数次相続の中間省略登記

実際に経験したちょっとややこしい相続です。

相続図2

Aは夫婦BCを養子にしていました。BC間には子Dがいました。CはAよりも先に亡くなり、BはAが亡くなった後に亡くなりました。

Aは不動産を所有していました。結論から言うとDが相続することになるのですが、この相続登記はどのように申請すべきでしょうか。

このケースはAの後にBが亡くなっているので、2回相続が発生しています。数次相続の場合、中間の相続が単独相続ならば中間の相続登記を省略して登記上の所有者から直接最終的な相続人へ所有権移転登記をすることができます。本来2回相続登記すべき所を1回で済ませられるので、登録免許税等の費用面でもメリットがあります。

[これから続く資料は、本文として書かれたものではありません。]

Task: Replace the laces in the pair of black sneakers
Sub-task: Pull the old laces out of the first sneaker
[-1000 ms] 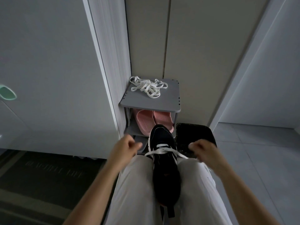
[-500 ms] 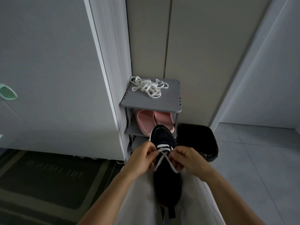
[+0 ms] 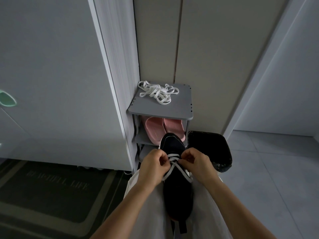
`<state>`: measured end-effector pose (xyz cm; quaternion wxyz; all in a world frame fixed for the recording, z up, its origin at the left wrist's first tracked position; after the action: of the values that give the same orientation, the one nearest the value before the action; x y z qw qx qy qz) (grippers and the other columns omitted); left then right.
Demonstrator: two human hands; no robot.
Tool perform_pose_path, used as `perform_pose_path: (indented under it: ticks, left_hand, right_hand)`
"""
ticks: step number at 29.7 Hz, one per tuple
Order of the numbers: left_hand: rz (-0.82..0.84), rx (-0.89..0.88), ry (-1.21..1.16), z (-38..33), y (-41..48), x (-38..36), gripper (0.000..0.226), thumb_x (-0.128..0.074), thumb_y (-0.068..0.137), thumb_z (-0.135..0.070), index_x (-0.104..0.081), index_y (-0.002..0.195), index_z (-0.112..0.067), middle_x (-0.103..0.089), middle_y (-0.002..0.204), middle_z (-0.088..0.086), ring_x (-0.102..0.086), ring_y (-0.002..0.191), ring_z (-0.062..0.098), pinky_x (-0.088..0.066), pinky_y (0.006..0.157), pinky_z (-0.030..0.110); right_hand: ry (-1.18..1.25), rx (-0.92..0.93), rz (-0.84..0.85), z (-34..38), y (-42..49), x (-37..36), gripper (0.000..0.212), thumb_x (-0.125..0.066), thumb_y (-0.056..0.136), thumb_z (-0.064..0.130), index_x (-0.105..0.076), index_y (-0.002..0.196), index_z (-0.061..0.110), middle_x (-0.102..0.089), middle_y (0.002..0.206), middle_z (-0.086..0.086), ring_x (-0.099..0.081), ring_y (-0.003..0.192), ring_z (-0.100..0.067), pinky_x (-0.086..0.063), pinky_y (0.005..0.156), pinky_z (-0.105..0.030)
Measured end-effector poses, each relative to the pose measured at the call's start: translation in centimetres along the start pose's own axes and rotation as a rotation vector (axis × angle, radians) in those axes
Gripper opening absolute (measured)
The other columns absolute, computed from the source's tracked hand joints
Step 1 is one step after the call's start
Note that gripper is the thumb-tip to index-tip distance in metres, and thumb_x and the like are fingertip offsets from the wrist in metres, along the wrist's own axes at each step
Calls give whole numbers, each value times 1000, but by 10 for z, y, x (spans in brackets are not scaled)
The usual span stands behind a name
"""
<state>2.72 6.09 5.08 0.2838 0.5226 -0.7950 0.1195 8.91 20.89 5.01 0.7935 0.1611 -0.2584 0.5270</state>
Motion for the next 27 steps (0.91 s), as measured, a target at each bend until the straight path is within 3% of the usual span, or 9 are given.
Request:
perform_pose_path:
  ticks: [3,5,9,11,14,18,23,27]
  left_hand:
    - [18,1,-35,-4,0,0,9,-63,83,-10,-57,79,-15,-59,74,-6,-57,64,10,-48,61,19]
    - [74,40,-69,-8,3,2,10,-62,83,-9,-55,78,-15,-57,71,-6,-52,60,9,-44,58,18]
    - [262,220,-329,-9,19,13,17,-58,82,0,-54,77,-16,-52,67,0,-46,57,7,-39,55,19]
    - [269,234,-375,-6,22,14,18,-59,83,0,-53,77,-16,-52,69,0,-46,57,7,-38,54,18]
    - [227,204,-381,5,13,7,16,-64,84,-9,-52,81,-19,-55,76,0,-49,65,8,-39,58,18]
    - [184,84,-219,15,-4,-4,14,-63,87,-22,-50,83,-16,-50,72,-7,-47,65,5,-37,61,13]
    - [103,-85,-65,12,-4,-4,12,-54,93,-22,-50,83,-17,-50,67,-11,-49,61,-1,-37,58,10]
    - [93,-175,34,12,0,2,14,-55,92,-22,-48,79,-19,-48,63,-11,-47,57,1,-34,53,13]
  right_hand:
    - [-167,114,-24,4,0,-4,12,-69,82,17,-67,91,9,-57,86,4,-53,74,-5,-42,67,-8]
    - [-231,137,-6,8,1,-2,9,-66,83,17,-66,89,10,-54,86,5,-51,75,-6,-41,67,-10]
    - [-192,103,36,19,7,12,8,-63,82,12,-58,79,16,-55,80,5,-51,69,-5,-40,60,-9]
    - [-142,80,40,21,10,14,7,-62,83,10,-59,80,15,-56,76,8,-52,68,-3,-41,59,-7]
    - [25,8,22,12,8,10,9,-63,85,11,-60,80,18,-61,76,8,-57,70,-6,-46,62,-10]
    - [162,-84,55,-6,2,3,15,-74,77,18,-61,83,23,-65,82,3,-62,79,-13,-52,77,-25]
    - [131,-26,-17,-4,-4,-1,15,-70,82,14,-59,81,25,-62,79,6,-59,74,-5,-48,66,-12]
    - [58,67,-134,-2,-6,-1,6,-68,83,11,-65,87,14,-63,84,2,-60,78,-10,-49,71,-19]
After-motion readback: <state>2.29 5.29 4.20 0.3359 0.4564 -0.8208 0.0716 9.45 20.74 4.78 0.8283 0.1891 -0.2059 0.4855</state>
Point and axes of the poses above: each hand's wrist, its own y-axis towards the middle knuckle, its own x-axis out of the back of the hand, z = x × y, the point moved 2 cm from there along y, towards the middle knuckle
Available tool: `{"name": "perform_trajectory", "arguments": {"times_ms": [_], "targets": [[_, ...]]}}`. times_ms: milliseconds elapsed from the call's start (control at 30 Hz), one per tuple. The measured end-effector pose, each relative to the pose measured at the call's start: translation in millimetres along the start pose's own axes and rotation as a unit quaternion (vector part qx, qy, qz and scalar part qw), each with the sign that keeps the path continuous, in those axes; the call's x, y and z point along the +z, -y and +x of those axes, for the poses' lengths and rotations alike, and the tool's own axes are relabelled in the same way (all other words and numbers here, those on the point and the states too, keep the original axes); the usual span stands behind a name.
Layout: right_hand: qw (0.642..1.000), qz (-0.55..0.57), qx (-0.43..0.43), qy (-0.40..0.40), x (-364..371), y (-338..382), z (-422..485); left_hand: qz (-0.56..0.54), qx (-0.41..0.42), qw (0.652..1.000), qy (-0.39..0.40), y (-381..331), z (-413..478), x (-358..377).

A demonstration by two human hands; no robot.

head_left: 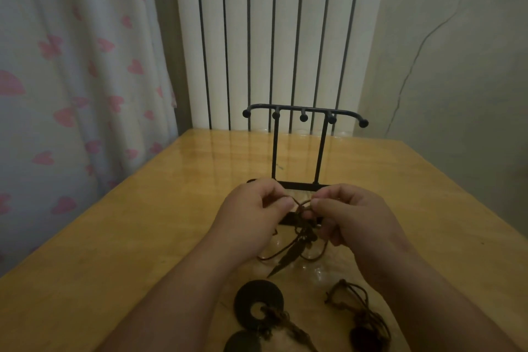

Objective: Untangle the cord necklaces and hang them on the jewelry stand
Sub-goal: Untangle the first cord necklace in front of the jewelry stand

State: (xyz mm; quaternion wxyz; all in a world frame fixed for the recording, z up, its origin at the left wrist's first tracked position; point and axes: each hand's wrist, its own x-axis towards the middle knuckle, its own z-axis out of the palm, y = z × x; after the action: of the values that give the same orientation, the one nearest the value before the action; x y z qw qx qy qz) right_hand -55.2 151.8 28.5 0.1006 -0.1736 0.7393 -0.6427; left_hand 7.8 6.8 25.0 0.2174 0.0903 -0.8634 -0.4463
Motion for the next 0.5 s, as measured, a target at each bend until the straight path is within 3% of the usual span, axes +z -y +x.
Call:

では今回の件は中間省略可能でしょうか。CはAよりも先に亡くなっていますので、Aの相続人はB1人のようにも思えます。1人ならば単独相続ということなので中間省略ができます。しかし、実はDがCを代襲して相続人になるので、Aの相続人はB、Dの2人であり、結論として中間省略はできません。

原則通り、A死亡によりB2分の1、D2分の1の割合で相続した登記と、B死亡によりBの持分2分の1をDが相続した登記を分けて申請する必要があります。結果としてDは所有権全てを取得することになります。

なお、AとCの養子縁組よりも前にDが生まれている場合は、Aの相続においてDは代襲相続人になりません。この場合は中間の相続人がBのみとなるので、中間省略が可能です。